I should say that there are alternative ways for manipulating tables in
R. Among the most recent paradigms, there is the plying framework
devised by Hadley Wickham. From his doctoral research, the first plyr
tools were available in the packages "plyr"
and "reshape"
. Nowadays
we have the "reshape2"
package, and the extremely popular package
"dplyr"
(among other packages). You will have time to learn more about
"dplyr"
in the next weeks. In the meantime, take some time to
understand more about the bracket notation.

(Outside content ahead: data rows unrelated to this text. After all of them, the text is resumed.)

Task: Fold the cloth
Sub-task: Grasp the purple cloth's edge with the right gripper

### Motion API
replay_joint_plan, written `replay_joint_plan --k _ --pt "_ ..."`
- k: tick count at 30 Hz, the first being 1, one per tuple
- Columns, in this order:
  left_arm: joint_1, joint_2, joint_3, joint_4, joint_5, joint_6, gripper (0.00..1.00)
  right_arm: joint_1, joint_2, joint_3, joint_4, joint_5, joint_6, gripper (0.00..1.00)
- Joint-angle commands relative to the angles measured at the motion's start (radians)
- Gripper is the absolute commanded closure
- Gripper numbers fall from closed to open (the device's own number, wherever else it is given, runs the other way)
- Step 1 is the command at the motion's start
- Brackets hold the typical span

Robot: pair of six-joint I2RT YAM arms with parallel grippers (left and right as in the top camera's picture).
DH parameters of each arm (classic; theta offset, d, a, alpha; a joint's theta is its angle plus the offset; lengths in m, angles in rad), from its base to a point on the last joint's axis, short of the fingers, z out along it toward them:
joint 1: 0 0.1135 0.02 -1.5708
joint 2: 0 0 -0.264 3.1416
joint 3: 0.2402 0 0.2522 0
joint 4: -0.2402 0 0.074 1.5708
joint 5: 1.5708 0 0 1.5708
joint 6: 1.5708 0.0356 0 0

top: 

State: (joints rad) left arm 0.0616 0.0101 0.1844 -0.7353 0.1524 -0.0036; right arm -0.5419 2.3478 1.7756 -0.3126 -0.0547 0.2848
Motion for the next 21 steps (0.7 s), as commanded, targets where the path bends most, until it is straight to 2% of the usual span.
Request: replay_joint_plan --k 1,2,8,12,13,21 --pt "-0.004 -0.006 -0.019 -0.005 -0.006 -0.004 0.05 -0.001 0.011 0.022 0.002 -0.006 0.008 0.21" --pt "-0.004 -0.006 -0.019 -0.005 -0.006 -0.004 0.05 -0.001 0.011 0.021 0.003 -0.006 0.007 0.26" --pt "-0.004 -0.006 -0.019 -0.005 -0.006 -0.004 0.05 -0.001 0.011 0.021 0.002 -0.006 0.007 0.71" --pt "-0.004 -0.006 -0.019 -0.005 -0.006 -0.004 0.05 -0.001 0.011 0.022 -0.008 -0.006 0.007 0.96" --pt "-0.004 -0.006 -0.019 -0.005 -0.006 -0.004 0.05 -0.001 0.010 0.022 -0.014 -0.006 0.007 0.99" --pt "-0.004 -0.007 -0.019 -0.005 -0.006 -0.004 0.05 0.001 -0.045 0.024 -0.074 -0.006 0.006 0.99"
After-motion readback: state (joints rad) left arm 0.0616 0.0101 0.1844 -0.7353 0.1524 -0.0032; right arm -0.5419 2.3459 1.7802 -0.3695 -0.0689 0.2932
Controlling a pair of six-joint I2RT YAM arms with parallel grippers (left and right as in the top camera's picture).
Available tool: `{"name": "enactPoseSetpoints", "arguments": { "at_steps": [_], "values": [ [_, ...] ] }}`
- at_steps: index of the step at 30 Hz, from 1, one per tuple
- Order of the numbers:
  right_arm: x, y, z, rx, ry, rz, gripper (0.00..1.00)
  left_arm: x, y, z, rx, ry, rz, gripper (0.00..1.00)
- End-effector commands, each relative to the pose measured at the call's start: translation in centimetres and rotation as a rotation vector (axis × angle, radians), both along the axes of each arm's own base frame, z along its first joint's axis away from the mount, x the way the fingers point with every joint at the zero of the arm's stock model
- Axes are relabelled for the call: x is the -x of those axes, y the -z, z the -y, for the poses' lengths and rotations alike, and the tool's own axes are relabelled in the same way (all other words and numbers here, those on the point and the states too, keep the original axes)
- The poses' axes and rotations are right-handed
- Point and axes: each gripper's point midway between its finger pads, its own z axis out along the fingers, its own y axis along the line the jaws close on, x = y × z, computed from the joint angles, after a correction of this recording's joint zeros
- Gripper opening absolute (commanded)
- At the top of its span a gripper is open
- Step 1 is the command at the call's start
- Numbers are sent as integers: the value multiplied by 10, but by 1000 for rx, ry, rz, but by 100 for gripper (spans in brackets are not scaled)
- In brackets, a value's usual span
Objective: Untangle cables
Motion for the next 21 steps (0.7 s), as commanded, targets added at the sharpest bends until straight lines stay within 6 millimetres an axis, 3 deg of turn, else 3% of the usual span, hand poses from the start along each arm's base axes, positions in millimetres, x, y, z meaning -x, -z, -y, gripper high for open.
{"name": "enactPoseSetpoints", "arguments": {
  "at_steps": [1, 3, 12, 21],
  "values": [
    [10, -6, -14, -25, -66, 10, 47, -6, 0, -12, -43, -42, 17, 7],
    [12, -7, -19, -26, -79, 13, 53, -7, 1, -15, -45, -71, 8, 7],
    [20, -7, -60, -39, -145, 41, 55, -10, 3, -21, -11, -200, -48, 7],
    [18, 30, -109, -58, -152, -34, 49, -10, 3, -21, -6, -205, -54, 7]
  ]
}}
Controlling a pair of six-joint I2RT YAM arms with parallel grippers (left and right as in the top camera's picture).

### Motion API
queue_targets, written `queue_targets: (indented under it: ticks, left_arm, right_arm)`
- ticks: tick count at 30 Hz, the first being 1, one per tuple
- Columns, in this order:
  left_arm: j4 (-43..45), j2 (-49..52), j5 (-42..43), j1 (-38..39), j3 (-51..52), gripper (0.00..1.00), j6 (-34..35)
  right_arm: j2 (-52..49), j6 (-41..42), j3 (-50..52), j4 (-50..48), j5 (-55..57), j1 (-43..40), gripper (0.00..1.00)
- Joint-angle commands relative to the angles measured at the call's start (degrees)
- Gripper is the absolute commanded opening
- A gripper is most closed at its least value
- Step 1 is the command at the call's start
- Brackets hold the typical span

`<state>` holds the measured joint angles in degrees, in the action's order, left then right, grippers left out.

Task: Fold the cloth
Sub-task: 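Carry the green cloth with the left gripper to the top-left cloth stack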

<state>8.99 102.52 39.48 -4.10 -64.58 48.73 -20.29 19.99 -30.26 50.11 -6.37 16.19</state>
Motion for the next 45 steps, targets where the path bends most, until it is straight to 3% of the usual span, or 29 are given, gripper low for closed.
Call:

A data frame is a special type of R list, in which each column is an R vector (or a factor).
When working with data frames, you should always spend some time inspecting the contents, and checking how R is handling the data types. It is in these early stages of data exploration that you can catch potential issues in order to avoid disastrous consequences or bugs in subsequent stages.
What str()
returns is a display of the dimensions of the data frame,
and then a list with the name of all the variables, and their data types
(e.g. chr
character, num
real, etc). The argument vec.len = 1
indicates that just the first element in each column should be
displayed.
Most of the (raw) data tables you will be working with will already be in some data file. However, from time to time you will face the need of creating some sort of data table in R. In these situations, you will likely have to create such table with a data frame. So let’s look at various ways to “manually”" create a data frame.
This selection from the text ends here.